The thing inside her did not stop.

She backed away from the mirror, putting the vanity between herself and her own reflection, as if distance would help. Her hands were shaking. The wolf fragment behind her ribs was pressing outward with methodical, relentless force, testing the shape of her the way something tests the walls of a container it has decided to leave. She'd spent twenty-two years keeping her curse contained. She knew the sensation of something trying to get out. This was different. This wasn't trying to escape. It was trying to give her something.

A form.

She shoved against it. The same technique she used for everything: push it down, lock it up, breathe through it until the sensation passes. The fragment ignored her. It pressed harder, and her skin began to ripple.

She felt her bones move.

Not break. Shift. A slow, nauseating rearrangement, her skeleton deciding it was interested in a different geometry. She'd been terrified of this since childhood—the moment when her curse stopped being something she carried and became something that was carrying her. She grabbed the edge of the wardrobe and held on and said stop, stop, stop under her breath like the word could do something useful, but the wolf's certainty was absolute and she was losing.

She shifted.

Not into herself. That was the part that was wrong, the part that took her too long to process: the wolf that emerged was not hers. It was enormous, far larger than anything she'd seen in Ashwood's training fields, large enough that when it moved it filled the room and found the room insufficient. Black fur, thick as shadow. Eyes that burned silver. It was Caelan's wolf, perfectly replicated, wearing her consciousness like a borrowed coat.
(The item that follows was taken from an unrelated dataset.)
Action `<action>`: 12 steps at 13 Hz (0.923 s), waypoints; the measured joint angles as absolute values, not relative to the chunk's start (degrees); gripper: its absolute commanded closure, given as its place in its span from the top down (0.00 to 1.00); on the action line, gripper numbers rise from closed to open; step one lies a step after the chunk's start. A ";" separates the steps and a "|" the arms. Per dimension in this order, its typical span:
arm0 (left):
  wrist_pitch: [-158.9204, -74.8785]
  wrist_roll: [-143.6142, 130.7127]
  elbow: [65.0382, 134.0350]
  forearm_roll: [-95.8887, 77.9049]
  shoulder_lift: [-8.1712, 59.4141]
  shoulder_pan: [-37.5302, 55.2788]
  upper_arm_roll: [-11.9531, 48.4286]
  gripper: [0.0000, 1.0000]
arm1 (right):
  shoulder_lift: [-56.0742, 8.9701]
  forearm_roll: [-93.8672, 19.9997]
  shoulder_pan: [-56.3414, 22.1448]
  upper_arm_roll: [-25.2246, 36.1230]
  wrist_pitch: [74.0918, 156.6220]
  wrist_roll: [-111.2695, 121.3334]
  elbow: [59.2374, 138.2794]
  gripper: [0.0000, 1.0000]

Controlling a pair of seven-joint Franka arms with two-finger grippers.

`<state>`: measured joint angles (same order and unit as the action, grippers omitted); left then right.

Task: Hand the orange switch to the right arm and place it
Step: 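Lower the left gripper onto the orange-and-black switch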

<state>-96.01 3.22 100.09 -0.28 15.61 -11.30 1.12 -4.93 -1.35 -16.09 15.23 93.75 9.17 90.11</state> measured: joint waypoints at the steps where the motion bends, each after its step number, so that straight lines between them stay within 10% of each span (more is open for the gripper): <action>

The wardrobe went over. The vanity mirror shattered against the wall. She crashed through the furniture because the wolf's sense of its own dimensions was calibrated for a body that had spent years learning to occupy this space, and her human knowledge of the room's layout meant nothing to something this size. A chair splintered under a paw larger than her hand had been. The crack that ran up the wall afterward would be there for months.

And then the senses hit.

She could smell everything. Not in the casual way she sometimes caught stray emotions from nearby wolves, but completely, specifically, with a precision that catalogued the chemical signature of every individual who had been in this wing of the fortress for the last week. She could smell Elara's nervousness from this morning. She could smell the stone's iron and mineral content. She could smell Caelan—woodsmoke and iron and something electric she couldn't name but that made the stolen wolf's chest vibrate with recognition.

And she could feel the pack bond.

Three hundred threads radiating outward from whatever center the Alpha occupied in the pack's shared consciousness, each one a specific presence, a specific weight. She could feel them individually. And some of them—ten, twelve, the ones closest—were turning toward her. Reaching. The pack bond recognized the shape of what it was looking at and was trying to connect the threads to their proper source.

If they connected, if the pack understood this wolf as their Alpha, everything would unravel. Three hundred wolves would know that something was wrong. Caelan would know. Whatever he was already constructing in his careful strategist's mind would become certainty. She'd be finished before she'd had a single day to figure out what she was doing here.

She shoved herself back into her own body through sheer, terrified willpower.

It took longer than it should have. The wolf didn't release her aggressively, but with the stubborn, simple insistence of something that has found the right shape and sees no reason to abandon it. She fought for thirty seconds that felt far longer, the pack bond threads hovering at the edge of contact, and then something inside her snapped back into alignment and she collapsed onto the floor in her own skin, surrounded by shattered furniture, naked and shaking.

Caelan's fist hit the door.

"Open it."

He wasn't asking. Through the tether, she felt his wolf surging toward the door—not toward its own destruction, but toward her, toward the thing it recognized. She reached up and turned the lock.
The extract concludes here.